(Records from a dataset)
▬▬▬▬▬▬▬▬▬▬
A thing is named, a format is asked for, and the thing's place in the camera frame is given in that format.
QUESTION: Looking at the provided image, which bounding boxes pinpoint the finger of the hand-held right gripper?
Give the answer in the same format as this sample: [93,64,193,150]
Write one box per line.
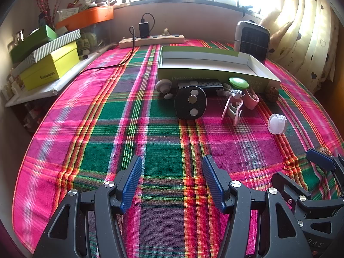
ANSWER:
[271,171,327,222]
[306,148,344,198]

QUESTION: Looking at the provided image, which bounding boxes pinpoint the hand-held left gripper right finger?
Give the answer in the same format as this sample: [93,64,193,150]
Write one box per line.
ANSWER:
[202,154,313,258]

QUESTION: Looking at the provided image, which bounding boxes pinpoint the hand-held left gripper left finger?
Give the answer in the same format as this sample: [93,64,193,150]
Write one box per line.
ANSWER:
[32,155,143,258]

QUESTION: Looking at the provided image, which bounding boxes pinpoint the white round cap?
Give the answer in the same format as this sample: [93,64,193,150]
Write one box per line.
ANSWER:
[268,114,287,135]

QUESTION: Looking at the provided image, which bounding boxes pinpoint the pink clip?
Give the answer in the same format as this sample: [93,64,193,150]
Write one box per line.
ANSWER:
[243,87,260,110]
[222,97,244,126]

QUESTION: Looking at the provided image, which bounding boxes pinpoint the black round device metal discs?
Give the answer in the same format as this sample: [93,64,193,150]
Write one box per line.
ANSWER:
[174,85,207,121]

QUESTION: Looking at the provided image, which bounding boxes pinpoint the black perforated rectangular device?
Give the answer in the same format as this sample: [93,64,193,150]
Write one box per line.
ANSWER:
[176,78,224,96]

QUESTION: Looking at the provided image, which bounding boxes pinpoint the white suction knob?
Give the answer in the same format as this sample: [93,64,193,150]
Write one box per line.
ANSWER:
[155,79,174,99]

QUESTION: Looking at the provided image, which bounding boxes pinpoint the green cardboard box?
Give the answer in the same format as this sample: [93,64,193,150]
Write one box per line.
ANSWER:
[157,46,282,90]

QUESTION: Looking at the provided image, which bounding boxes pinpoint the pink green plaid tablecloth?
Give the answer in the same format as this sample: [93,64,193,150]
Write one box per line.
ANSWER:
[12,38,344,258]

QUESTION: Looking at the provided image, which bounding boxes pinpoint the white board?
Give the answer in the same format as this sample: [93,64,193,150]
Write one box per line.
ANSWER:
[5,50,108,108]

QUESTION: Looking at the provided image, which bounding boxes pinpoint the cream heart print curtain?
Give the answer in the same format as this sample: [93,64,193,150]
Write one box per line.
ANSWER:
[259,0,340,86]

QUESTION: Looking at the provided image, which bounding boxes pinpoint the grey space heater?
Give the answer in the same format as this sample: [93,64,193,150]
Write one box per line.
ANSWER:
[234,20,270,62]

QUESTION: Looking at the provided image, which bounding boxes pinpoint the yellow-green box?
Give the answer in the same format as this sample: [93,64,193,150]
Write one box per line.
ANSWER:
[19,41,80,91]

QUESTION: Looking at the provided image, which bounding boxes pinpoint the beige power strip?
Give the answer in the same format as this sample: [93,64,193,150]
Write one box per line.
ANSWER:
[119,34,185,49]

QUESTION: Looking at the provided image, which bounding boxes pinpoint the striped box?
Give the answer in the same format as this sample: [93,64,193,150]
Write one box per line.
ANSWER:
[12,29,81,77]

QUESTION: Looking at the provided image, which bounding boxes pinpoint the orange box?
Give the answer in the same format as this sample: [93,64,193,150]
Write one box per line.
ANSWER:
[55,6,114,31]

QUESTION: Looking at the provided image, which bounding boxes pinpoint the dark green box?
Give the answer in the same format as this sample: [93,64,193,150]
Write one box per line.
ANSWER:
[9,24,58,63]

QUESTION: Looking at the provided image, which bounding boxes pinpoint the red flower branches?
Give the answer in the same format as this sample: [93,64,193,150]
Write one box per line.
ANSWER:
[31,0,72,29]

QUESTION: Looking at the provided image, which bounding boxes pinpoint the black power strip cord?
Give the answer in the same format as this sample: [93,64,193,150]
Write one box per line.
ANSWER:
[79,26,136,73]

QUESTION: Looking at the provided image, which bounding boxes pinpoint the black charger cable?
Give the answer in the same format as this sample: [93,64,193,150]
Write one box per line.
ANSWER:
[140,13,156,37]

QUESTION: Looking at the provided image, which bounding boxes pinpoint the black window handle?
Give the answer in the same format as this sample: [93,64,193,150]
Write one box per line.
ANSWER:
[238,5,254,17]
▬▬▬▬▬▬▬▬▬▬
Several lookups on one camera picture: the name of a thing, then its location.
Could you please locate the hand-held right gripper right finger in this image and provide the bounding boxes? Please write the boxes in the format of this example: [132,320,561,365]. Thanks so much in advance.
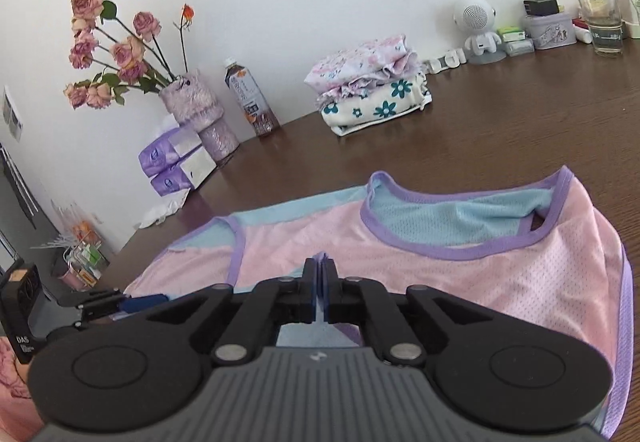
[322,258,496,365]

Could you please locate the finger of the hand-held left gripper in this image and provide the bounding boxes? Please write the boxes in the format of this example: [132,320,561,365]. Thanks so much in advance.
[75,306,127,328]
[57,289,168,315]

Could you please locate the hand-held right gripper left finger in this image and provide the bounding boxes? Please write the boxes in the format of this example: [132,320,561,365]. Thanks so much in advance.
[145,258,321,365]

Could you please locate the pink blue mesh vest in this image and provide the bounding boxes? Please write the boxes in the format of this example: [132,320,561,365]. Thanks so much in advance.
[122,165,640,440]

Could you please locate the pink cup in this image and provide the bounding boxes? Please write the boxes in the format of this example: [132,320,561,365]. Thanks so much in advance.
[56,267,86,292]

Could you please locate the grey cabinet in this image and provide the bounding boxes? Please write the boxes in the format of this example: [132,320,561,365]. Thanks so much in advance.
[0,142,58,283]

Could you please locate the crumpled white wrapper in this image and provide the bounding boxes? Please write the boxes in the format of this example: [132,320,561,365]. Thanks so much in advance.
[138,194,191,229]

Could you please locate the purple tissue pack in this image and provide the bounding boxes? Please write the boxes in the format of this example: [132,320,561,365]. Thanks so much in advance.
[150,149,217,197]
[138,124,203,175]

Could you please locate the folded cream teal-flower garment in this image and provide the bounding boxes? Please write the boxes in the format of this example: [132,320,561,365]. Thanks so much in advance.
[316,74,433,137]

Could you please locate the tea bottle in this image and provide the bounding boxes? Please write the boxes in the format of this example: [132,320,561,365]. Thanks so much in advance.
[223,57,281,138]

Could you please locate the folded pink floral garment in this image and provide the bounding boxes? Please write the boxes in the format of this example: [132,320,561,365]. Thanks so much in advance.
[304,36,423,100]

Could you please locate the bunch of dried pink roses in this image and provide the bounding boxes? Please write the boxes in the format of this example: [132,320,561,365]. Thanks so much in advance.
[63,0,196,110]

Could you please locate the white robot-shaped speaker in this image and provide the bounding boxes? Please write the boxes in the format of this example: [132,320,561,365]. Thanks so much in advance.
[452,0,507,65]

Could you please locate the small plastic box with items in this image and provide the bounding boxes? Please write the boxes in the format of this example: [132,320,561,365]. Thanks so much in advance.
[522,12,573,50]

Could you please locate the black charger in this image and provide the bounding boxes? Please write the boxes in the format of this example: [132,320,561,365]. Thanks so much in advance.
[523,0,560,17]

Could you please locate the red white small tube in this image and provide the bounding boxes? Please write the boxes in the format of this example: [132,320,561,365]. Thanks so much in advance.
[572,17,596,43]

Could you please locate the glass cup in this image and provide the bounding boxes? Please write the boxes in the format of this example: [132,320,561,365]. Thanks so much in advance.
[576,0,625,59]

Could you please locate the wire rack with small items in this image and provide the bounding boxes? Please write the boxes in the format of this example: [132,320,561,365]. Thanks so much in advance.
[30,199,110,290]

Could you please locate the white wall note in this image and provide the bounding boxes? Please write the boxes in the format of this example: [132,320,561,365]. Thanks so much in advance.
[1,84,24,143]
▬▬▬▬▬▬▬▬▬▬
*REQUIREMENT*
Reply with the number of lines in the data above that contain "green", and with nothing else.

*ANSWER FOR THIS EXERCISE*
4